"Bubble" is a stunt in search of a movie, and it almost finds one.
Steven Soderbergh's latest little provocation -- as opposed to the big, slick Hollywood movies like "Ocean's 11" with which he pays the bills -- has been raising a lot of dust in the film industry because of its unusual release pattern: It's arriving today in theaters and on DVD, and can be seen in two showings tonight on the HDNet cable channel. That's a lot of exposure for a murder mystery so minimalist it makes "Dragnet" look like a rave.
The particulars of how and where the movie gets seen don't concern us here, for "Bubble" has novelty enough as a movie. Soderbergh traveled out to the Ohio River Valley and landed in the town of Belpre, where he cast local amateurs and had them improvise dialogue from an outline by screenwriter Coleman Hough. The film was shot on high-definition video in mundane locations: diners, one-bedroom houses, a creepily surreal doll factory. You might mistake the results for reality TV or a home movie if not for a stylistic rigor that's the mark of a born filmmaker.

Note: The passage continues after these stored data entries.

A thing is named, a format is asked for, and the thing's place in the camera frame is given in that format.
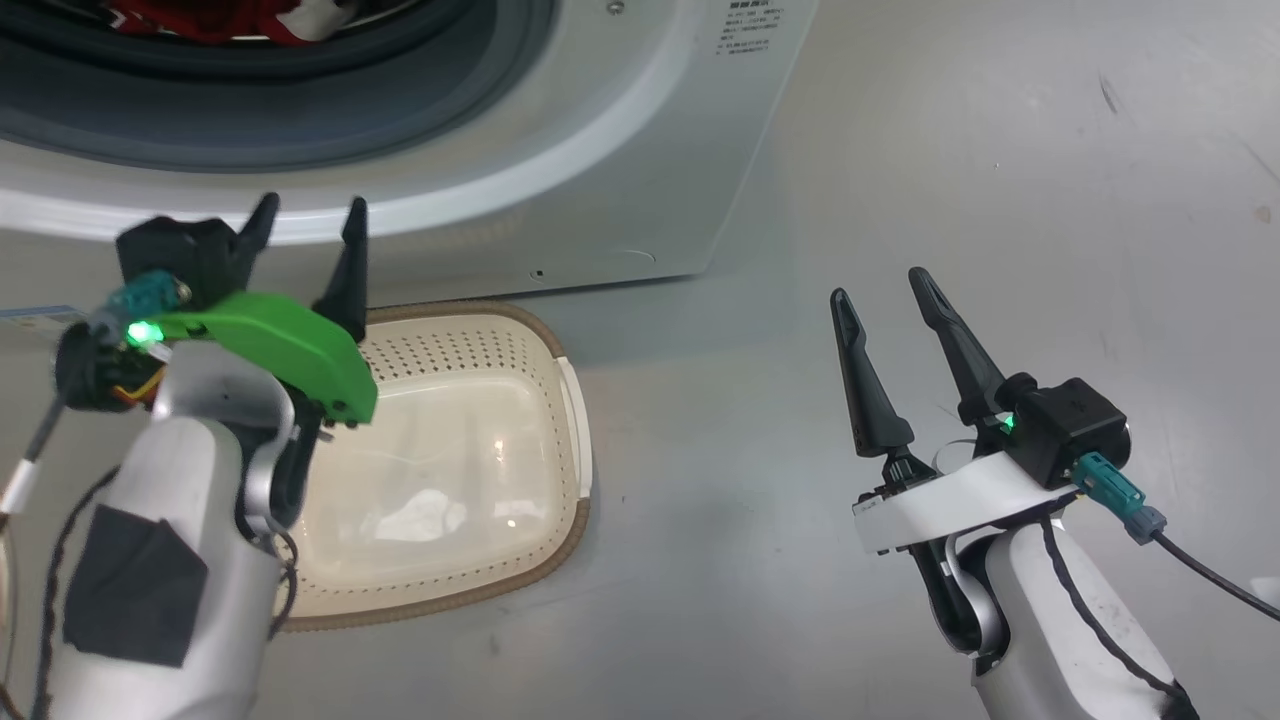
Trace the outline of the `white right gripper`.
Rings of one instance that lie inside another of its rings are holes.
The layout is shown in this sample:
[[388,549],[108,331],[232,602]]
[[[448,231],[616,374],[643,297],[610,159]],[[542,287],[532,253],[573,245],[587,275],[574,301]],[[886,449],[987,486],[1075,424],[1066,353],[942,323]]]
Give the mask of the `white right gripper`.
[[[925,268],[911,268],[908,278],[922,319],[943,350],[959,393],[960,420],[987,423],[1000,415],[996,393],[1004,373]],[[844,288],[832,291],[829,310],[858,456],[906,448],[914,441],[913,429],[896,414],[873,368],[865,327]],[[855,503],[852,518],[861,547],[881,553],[988,525],[1075,492],[1073,483],[1044,488],[1000,452],[901,493]]]

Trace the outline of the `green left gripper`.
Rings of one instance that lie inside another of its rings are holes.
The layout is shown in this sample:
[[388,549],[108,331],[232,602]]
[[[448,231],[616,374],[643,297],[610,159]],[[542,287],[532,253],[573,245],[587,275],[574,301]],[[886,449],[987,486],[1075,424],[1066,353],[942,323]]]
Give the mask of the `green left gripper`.
[[[237,261],[269,245],[279,193],[265,193],[237,234]],[[314,310],[279,293],[238,292],[201,313],[151,319],[172,343],[157,418],[228,427],[241,451],[237,515],[247,527],[291,527],[301,512],[325,428],[372,419],[378,388],[358,350],[366,337],[369,206],[353,197],[343,249]]]

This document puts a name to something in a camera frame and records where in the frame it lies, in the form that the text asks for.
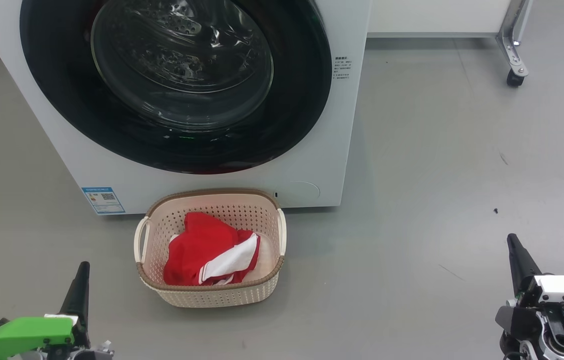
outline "washing machine door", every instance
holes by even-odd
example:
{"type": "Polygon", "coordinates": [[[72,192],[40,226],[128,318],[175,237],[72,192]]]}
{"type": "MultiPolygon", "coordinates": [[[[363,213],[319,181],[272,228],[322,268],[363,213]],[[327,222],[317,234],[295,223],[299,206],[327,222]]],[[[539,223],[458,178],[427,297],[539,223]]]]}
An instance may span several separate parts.
{"type": "Polygon", "coordinates": [[[295,146],[328,98],[310,0],[23,0],[28,66],[84,135],[179,173],[258,166],[295,146]]]}

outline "black cable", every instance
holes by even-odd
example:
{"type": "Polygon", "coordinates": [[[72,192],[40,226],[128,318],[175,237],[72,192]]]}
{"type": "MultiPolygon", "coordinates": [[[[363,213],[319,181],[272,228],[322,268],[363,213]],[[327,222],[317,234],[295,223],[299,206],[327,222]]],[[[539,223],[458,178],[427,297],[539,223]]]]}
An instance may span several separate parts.
{"type": "Polygon", "coordinates": [[[507,353],[506,355],[504,355],[504,358],[502,358],[502,360],[509,360],[509,356],[519,356],[520,358],[525,359],[526,353],[522,353],[522,352],[519,352],[519,351],[511,351],[510,353],[507,353]]]}

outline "white washing machine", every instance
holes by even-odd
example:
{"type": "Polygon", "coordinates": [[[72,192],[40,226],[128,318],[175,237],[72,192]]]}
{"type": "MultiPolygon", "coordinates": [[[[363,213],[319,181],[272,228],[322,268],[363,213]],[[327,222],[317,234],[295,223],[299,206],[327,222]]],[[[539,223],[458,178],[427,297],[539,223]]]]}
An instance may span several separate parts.
{"type": "Polygon", "coordinates": [[[0,57],[87,201],[340,204],[371,0],[0,0],[0,57]]]}

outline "floor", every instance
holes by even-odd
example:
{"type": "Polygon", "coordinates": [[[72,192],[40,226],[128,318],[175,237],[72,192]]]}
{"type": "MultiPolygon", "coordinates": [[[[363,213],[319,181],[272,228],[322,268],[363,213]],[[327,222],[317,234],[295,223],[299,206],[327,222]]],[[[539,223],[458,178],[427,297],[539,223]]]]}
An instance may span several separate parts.
{"type": "Polygon", "coordinates": [[[0,317],[57,312],[88,260],[117,360],[501,358],[506,235],[564,274],[564,1],[535,4],[518,89],[494,41],[370,40],[342,206],[290,210],[273,296],[229,309],[144,287],[140,217],[92,214],[0,63],[0,317]]]}

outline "blue and white sticker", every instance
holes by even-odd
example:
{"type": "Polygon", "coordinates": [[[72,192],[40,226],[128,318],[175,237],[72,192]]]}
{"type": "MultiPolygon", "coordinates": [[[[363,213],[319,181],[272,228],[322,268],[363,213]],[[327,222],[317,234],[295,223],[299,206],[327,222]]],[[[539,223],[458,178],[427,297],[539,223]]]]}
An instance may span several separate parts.
{"type": "Polygon", "coordinates": [[[98,214],[124,214],[126,212],[112,187],[83,187],[82,190],[98,214]]]}

The movie's a three-hander, really -- a triangle made not out of passion but loneliness. The central character, Martha (Debbie Doebereiner, a KFC general manager in real life), is a dumpy, middle-age factory worker with an air of slightly desperate good cheer. She has curly red hair and myopic eyes, and she clings a little too closely to her co-worker, a quiet young man named Kyle (Dustin James Ashley). They have their small routine: Martha gives Kyle a ride from his mother's house every morning, shares a lunch break with him, drives him home. To her, he's a close friend and her one link with the rest of the world. To him, she's just Martha.
Then Rose is hired to work on the doll assembly line. A sharp-angled girl played by Misty Dawn Wilkins -- what a name! She could be a stripper or an air freshener -- Rose has a 2-year-old daughter and an angry ex-boyfriend (Kyle Smith), and it quickly becomes apparent that she's sizing up Kyle as husband material. It also becomes clear that she's a first-class user underneath the slacker exterior.
Soderbergh films all this with flat, uninflected camera angles and yawning gaps of dead air between the lines of dialogue. The conceit is that this is what fly-over country's really like -- that middle America is a no-man's-land of aimless clock-punching existence and stifling banality and the occasional burp of violence. Someone in "Bubble" ends up murdered and someone else did it, but it almost doesn't matter who, since the people here are almost as interchangeable as doll parts. The film's style holds a mirror to characters who have no reflections.
Well . . . maybe. For all its showy slowness, "Bubble" gets intriguing performances from its cast -- I won't forget Doebereiner's Martha for a long time -- but the way it treats them as found objects borders on the insufferable. The film shares with "Junebug" and other heartland dramas made by smart young filmmakers the rather snotty assumption that it's one big McWasteland out there. There's truth to that, certainly, but there are other, less easy truths lying between the coasts if directors would bother to look for them. Soderbergh has made an experiment worth seeing, but how much do you want to bet his actors have richer lives than the characters they're playing, even if those lives look just as ordinary?